All business valuers accept the fact that minority shares hold discounted value. It’s understood that minority shares have reduced flexibility, fewer rights, and less access to cash-flow benefits.
BVWire—UK, therefore, noted a great COVID-19-era summary of the Companies Act from Slaughter and May lawyers Hayden Cooke and Murray Cox. Their summary reviews the rights and privileges accorded to different levels of ownership and can help financial analysts more clearly define why minority values should be decreased—often quite dramatically.
The Cooke and Cox analysis appeared earlier this year on lexology.com and is an extract from the upcoming Corporate Governance Review, 10th edition.
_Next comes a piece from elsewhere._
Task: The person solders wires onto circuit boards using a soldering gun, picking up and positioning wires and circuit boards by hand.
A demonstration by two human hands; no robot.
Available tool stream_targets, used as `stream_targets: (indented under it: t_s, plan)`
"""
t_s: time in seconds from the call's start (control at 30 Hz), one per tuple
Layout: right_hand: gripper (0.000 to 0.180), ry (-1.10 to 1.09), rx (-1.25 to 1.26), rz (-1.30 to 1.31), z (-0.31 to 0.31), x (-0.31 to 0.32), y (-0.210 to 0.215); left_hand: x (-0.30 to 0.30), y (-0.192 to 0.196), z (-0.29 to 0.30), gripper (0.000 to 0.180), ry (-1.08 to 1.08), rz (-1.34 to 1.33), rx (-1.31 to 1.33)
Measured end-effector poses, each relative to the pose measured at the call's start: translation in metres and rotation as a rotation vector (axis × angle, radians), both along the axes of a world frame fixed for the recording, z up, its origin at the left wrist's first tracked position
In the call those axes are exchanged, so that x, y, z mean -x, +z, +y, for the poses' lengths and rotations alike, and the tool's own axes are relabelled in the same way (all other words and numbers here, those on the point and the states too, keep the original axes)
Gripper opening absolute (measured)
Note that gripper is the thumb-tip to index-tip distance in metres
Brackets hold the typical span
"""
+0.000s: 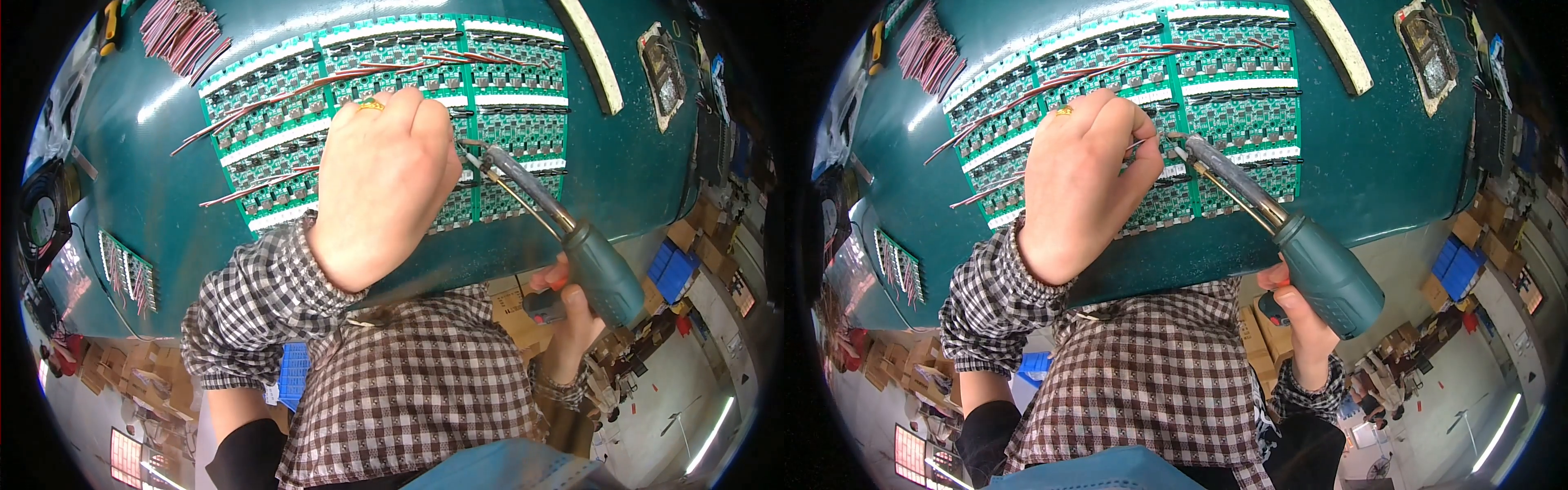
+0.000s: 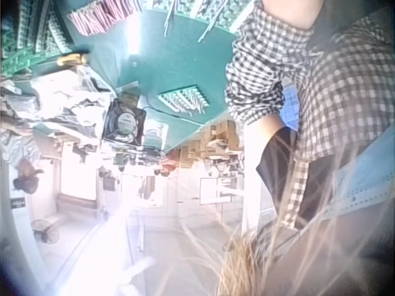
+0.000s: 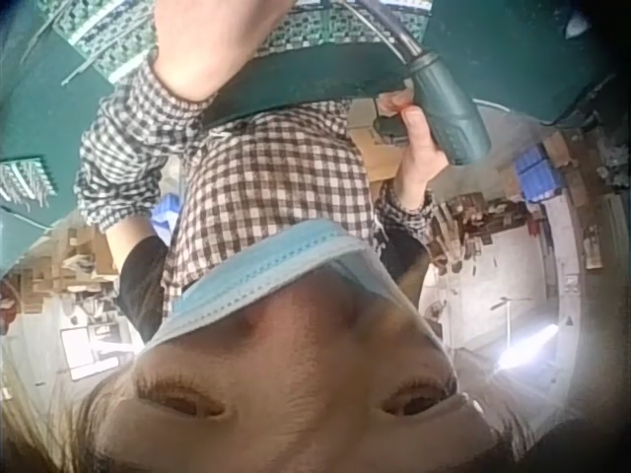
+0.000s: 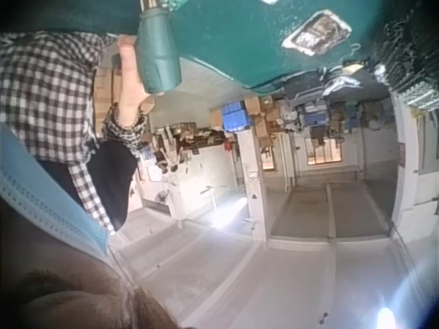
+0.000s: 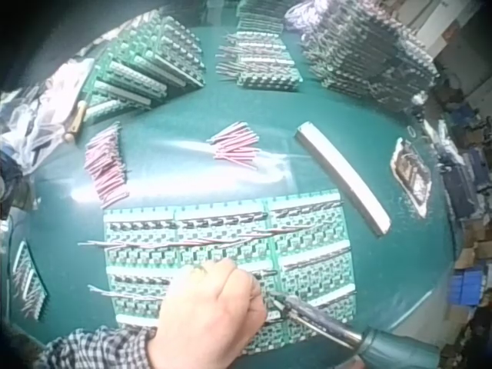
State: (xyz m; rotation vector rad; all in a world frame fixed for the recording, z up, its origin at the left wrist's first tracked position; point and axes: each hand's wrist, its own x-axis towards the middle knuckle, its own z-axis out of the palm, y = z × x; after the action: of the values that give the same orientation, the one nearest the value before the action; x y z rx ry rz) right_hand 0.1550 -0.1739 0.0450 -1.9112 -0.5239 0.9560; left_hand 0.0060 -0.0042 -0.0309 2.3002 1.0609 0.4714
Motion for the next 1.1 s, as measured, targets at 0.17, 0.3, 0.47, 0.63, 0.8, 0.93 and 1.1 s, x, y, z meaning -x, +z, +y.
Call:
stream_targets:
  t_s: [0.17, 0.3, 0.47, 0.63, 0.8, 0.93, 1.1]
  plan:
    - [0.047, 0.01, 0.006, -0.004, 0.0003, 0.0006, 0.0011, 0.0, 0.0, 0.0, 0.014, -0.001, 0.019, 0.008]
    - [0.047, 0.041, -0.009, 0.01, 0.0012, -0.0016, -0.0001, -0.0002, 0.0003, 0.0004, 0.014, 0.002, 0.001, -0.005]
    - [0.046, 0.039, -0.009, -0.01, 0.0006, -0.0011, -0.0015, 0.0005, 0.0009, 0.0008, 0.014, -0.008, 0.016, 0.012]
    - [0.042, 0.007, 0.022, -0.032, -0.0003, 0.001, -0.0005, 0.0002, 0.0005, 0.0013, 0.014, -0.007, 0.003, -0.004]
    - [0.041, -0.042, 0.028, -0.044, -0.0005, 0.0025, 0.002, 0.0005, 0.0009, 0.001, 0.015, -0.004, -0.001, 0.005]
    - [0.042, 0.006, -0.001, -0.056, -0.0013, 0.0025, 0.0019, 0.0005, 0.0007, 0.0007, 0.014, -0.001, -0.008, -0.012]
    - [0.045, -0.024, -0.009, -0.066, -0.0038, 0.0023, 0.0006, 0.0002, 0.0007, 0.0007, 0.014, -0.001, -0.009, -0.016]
A selection of rights considered in their summary, all of which impact the relative discount appropriate to minority positions for UK enterprises, include such Companies Act rules as:
- Rights of shareholders holding as little as 5% of the voting rights to ‘requisition a meeting, and add any item to the agenda or add any item to the agenda for the company’s AGM’;
- Protections against secondary share offerings (by simple majority resolution) either via the Companies Act, or in practice guidelines observed by directors;
- Relative protections afforded shareholders regarding transactions such as incentive plans and major acquisitions;
- ‘Any proposal to acquire control (defined as 30 per cent or more of the voting rights) of a company subject to the Takeover Code requires an offer to be made to all shareholders on the same terms’; and
- Practical access to some listed company standards such as, in principle, the concept that information must be made available simultaneously to all shareholders.
Cooke and Cox also reference other UK rules that may indirectly influence the powers and discounts of shares held by minority owners, such as guidelines for institutional investors, the Listing Rules, and the Takeover Code.